** DATA **
- - -

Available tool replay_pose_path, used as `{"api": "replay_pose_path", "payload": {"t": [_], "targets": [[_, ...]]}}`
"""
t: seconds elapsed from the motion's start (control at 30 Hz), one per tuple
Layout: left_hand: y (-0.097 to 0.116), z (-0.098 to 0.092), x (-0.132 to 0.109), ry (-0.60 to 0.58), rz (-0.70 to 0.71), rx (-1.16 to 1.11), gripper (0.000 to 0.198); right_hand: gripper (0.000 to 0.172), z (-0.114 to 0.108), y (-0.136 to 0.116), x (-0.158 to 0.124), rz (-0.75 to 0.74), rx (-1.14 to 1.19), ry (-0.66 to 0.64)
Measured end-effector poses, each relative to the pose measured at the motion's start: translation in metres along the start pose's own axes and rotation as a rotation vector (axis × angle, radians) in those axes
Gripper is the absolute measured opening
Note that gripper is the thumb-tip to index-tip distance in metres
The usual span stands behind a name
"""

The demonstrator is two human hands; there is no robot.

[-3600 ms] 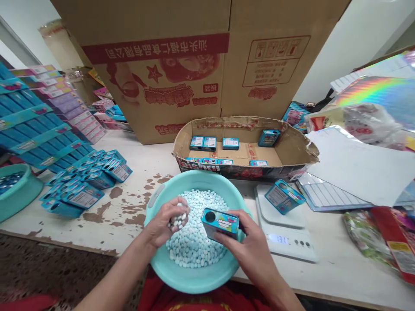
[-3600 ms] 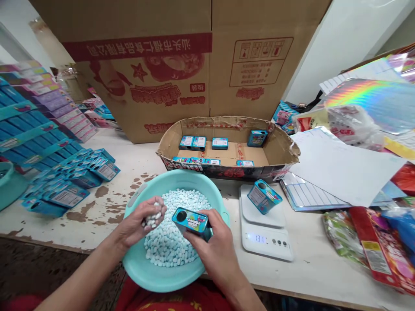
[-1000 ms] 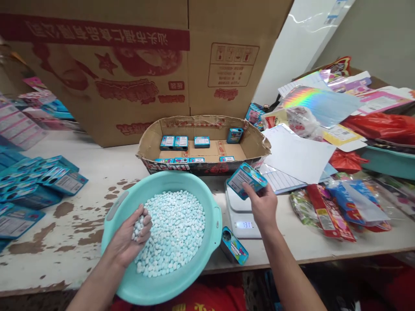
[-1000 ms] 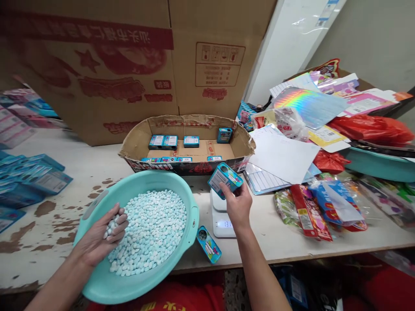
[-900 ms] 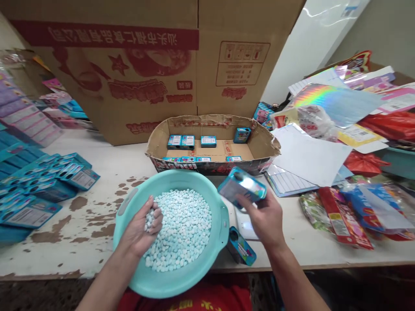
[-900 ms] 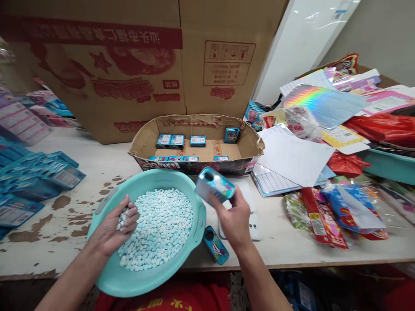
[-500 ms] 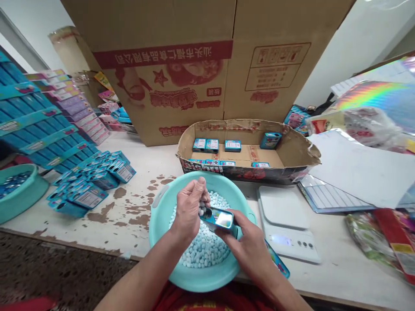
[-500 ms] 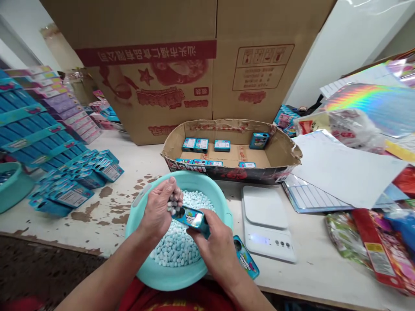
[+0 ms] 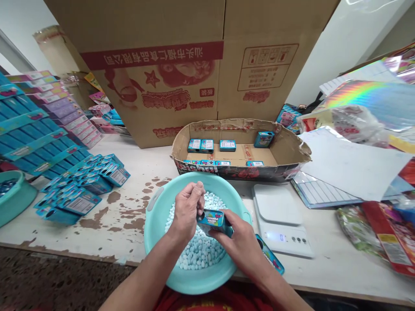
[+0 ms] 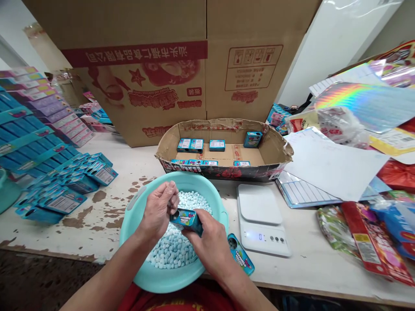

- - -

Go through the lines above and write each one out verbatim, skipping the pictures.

** RESPONSE TO THIS TASK **
Available tool replay_pose_path, used as `{"api": "replay_pose_path", "payload": {"t": [_], "targets": [[_, ...]]}}`
"""
t: seconds elapsed from the motion's start (control at 30 Hz), one per tuple
Layout: left_hand: y (-0.097 to 0.116), z (-0.098 to 0.092), x (-0.132 to 0.109), ry (-0.60 to 0.58), rz (-0.70 to 0.71), rx (-1.16 to 1.11), gripper (0.000 to 0.198); right_hand: gripper (0.000 to 0.172), z (-0.114 to 0.108), y (-0.136 to 0.116), x (-0.158 to 0.124), rz (-0.75 to 0.74), rx (-1.14 to 1.19), ry (-0.66 to 0.64)
Measured end-effector poses, each relative to the pose measured at the motion's start: translation in metres along the start pose's own axes and rotation as a rotation vector (axis × angle, radians) in those axes
Gripper is the absolute measured opening
Note that gripper is the thumb-tip to index-tip distance in metres
The usual span stands behind a name
"""

The demonstrator is two human hands; there is no robot.

[-3600 ms] 
[-3600 ms] 
[-1000 ms] 
[-1000 ms] 
[-900 ms] 
[-900 ms] 
[-500 ms] 
[-500 ms] 
[+0 ms] 
[+0 ms] 

For this exercise, nothing further remains to be done.